→ **Exercise details**
Whatever appears in the data below, copy it exactly.

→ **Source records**
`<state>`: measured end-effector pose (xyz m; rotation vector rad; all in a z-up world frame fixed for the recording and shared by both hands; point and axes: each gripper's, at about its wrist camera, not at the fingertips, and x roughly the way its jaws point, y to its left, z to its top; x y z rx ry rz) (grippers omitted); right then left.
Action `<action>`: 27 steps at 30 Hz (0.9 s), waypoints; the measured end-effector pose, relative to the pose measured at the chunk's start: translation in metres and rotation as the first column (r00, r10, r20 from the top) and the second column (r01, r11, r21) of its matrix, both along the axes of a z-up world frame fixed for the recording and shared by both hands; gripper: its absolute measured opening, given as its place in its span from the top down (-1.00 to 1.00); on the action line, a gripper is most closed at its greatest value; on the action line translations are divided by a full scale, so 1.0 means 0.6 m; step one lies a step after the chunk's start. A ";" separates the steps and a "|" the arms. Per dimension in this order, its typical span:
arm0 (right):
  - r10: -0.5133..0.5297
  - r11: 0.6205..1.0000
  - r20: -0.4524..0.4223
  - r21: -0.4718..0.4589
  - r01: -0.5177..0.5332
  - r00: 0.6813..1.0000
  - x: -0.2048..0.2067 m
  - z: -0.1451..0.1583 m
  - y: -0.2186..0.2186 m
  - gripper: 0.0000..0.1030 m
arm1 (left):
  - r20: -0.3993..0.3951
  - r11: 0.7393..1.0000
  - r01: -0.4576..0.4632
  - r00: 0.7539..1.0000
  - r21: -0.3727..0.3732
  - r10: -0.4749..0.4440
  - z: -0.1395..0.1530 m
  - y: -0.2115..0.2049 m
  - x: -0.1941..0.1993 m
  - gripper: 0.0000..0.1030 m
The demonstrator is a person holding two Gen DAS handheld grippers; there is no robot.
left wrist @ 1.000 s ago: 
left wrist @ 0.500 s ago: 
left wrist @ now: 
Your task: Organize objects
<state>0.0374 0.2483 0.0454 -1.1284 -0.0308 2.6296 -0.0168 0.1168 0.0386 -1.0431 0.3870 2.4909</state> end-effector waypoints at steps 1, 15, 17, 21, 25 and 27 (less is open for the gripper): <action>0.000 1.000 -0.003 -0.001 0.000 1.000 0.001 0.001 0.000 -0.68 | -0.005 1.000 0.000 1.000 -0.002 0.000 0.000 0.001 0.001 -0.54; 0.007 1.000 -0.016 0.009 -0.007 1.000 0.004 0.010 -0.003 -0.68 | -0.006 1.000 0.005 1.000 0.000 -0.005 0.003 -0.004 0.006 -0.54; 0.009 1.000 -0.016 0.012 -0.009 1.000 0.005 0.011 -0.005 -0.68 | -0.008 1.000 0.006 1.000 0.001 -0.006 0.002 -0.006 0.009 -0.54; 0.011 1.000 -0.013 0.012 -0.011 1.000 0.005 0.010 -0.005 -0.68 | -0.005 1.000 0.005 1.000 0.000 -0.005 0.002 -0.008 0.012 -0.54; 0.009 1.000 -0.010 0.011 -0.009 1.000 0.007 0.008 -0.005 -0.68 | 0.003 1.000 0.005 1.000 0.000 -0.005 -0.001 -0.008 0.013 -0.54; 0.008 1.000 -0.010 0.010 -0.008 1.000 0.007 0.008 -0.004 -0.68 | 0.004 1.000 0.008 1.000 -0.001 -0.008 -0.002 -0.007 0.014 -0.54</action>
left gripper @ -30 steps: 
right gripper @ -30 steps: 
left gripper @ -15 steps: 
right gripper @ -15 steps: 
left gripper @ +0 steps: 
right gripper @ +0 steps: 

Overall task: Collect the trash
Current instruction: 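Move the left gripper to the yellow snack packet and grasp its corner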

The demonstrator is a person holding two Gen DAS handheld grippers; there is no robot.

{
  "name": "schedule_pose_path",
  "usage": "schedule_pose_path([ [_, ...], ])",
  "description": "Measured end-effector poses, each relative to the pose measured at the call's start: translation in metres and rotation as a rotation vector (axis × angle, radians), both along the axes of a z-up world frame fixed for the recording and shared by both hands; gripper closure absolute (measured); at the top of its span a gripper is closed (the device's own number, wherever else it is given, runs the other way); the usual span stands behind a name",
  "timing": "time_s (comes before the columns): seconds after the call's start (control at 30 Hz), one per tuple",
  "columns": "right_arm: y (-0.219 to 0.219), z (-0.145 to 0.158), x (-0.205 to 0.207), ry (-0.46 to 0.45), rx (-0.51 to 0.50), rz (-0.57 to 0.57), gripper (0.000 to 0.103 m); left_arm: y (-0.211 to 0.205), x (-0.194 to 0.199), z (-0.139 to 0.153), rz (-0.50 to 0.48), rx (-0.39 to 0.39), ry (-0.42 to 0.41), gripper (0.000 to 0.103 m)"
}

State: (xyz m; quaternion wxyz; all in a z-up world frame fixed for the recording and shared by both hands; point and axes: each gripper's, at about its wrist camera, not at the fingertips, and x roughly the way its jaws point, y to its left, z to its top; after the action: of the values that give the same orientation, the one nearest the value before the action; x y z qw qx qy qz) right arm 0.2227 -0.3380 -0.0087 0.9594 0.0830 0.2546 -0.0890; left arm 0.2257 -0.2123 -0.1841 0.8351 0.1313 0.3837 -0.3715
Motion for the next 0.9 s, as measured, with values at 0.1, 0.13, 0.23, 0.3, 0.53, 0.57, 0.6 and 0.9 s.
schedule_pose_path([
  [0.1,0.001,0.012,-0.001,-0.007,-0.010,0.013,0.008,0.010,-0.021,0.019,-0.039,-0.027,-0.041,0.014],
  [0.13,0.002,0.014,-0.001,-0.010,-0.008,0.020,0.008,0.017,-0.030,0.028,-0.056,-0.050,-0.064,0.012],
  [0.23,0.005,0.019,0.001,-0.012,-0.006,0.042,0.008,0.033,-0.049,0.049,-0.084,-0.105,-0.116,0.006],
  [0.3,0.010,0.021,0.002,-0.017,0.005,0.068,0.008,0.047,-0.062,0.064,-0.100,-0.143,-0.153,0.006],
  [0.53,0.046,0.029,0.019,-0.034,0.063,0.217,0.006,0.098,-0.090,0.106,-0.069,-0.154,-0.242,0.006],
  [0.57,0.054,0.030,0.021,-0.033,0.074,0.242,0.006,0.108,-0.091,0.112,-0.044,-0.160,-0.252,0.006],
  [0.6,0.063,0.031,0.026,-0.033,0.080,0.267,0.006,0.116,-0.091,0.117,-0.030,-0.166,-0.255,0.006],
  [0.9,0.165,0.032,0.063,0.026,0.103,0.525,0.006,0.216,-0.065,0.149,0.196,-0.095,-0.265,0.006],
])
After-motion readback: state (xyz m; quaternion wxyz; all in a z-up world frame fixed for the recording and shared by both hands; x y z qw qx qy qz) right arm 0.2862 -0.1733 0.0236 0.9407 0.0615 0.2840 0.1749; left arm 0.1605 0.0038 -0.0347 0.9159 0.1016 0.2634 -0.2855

→ **Output**
`<state>`: measured end-effector pose (xyz m; rotation vector rad; all in a z-up world frame fixed for the recording and shared by both hands; point and axes: each gripper's, at about its wrist camera, not at the fingertips, and x roughly the way its jaws point, y to its left, z to its top; x y z rx ry rz) (grippers omitted); right then left.
Action `<action>`: 27 steps at 30 Hz (0.9 s), waypoints; the measured end-effector pose, relative to the pose measured at the chunk's start: translation in metres and rotation as the first column (r00, r10, r20 from the top) and the second column (r01, r11, r21) of its matrix, both along the axes of a z-up world frame fixed for the recording and shared by both hands; gripper: its absolute measured opening, given as its place in its span from the top down (-1.00 to 1.00); on the action line, a gripper is most closed at its greatest value; on the action line translations are divided by a full scale, so 1.0 means 0.6 m; step one lies a step after the chunk's start. A ";" separates the steps and a "|" the arms. Per dimension in this order, its typical span:
arm0 (right):
  - r10: -0.5133..0.5297
  - r11: 0.6205..1.0000
  - r20: -0.4524..0.4223
  - r21: -0.4718..0.4589
  - r01: -0.5177..0.5332
  - r00: 0.6813..1.0000
  - x: -0.2048..0.2067 m
  - z: -0.1451..0.1583 m
  - y: -0.2186..0.2186 m
  - gripper: 0.0000..0.1030 m
arm1 (left):
  - r20: -0.3993..0.3951
  - r11: 0.7393..1.0000
  - r01: -0.4576..0.4632
  - r00: 0.7539..1.0000
  - r21: -0.3727..0.3732
  - r10: -0.4749..0.4440
  - z: -0.1395..0.1530 m
  - y: -0.2115..0.2049 m
  - x: -0.1941..0.1993 m
  - gripper: 0.0000..0.1030 m
The demonstrator is a person holding two Gen DAS handheld grippers; there is no robot.
left wrist @ 1.000 s ago: 
left wrist @ 0.500 s ago: 
left wrist @ now: 
Your task: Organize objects
<state>0.0374 0.2483 0.0454 -1.1284 -0.0308 2.6296 -0.0168 0.1168 0.0386 -1.0431 0.3870 2.4909</state> end-effector waypoints at steps 1, 15, 17, 21, 25 and 27 (less is open for the gripper): <action>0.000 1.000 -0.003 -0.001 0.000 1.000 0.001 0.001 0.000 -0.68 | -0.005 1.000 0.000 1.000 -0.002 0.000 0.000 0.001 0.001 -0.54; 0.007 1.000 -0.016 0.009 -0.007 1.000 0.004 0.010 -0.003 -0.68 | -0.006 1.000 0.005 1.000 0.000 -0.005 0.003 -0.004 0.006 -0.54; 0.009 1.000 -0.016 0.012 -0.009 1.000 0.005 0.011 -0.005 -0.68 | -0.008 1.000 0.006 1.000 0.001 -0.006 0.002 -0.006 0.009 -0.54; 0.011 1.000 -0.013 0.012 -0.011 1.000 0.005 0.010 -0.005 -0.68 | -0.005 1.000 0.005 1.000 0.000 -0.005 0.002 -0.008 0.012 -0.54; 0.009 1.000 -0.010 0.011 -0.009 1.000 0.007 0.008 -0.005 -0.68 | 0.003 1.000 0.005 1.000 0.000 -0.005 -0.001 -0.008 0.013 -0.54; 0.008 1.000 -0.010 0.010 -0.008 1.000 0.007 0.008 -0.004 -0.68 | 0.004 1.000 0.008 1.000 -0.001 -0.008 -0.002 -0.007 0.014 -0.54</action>
left gripper @ -30 steps: 
right gripper @ -30 steps: 
left gripper @ -15 steps: 
right gripper @ -15 steps: 
left gripper @ +0 steps: 
right gripper @ +0 steps: 

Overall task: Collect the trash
Current instruction: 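Move the left gripper to the yellow snack packet and grasp its corner
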
The demonstrator is a person holding two Gen DAS handheld grippers; there is no robot.

{
  "name": "schedule_pose_path",
  "usage": "schedule_pose_path([ [_, ...], ])",
  "description": "Measured end-effector poses, each relative to the pose measured at the call's start: translation in metres and rotation as a rotation vector (axis × angle, radians), both along the axes of a z-up world frame fixed for the recording and shared by both hands; gripper closure absolute (measured); at the top of its span a gripper is closed (the device's own number, wherever else it is given, runs the other way); the usual span stands behind a name",
  "timing": "time_s (comes before the columns): seconds after the call's start (control at 30 Hz), one per tuple",
  "columns": "right_arm: y (-0.219 to 0.219), z (-0.145 to 0.158), x (-0.205 to 0.207), ry (-0.46 to 0.45), rx (-0.51 to 0.50), rz (-0.57 to 0.57), gripper (0.000 to 0.103 m); left_arm: y (-0.211 to 0.205), x (-0.194 to 0.199), z (-0.139 to 0.153), rz (-0.50 to 0.48), rx (-0.39 to 0.39), ry (-0.42 to 0.41), gripper (0.000 to 0.103 m)"
}

State: (xyz m; quaternion wxyz; all in a z-up world frame fixed for the recording and shared by both hands; point and axes: each gripper's, at about its wrist camera, not at the fingertips, and x roughly the way its jaws point, y to its left, z to its top; after the action: of the values that give the same orientation, the one nearest the value before the action; x y z qw qx qy qz) right arm 0.2227 -0.3380 -0.0087 0.9594 0.0830 0.2546 -0.0890; left arm 0.2257 -0.2123 -0.1841 0.8351 0.1313 0.3837 -0.3715
Motion for the next 0.9 s, as measured, with values at 0.1, 0.13, 0.23, 0.3, 0.53, 0.57, 0.6 and 0.9 s.
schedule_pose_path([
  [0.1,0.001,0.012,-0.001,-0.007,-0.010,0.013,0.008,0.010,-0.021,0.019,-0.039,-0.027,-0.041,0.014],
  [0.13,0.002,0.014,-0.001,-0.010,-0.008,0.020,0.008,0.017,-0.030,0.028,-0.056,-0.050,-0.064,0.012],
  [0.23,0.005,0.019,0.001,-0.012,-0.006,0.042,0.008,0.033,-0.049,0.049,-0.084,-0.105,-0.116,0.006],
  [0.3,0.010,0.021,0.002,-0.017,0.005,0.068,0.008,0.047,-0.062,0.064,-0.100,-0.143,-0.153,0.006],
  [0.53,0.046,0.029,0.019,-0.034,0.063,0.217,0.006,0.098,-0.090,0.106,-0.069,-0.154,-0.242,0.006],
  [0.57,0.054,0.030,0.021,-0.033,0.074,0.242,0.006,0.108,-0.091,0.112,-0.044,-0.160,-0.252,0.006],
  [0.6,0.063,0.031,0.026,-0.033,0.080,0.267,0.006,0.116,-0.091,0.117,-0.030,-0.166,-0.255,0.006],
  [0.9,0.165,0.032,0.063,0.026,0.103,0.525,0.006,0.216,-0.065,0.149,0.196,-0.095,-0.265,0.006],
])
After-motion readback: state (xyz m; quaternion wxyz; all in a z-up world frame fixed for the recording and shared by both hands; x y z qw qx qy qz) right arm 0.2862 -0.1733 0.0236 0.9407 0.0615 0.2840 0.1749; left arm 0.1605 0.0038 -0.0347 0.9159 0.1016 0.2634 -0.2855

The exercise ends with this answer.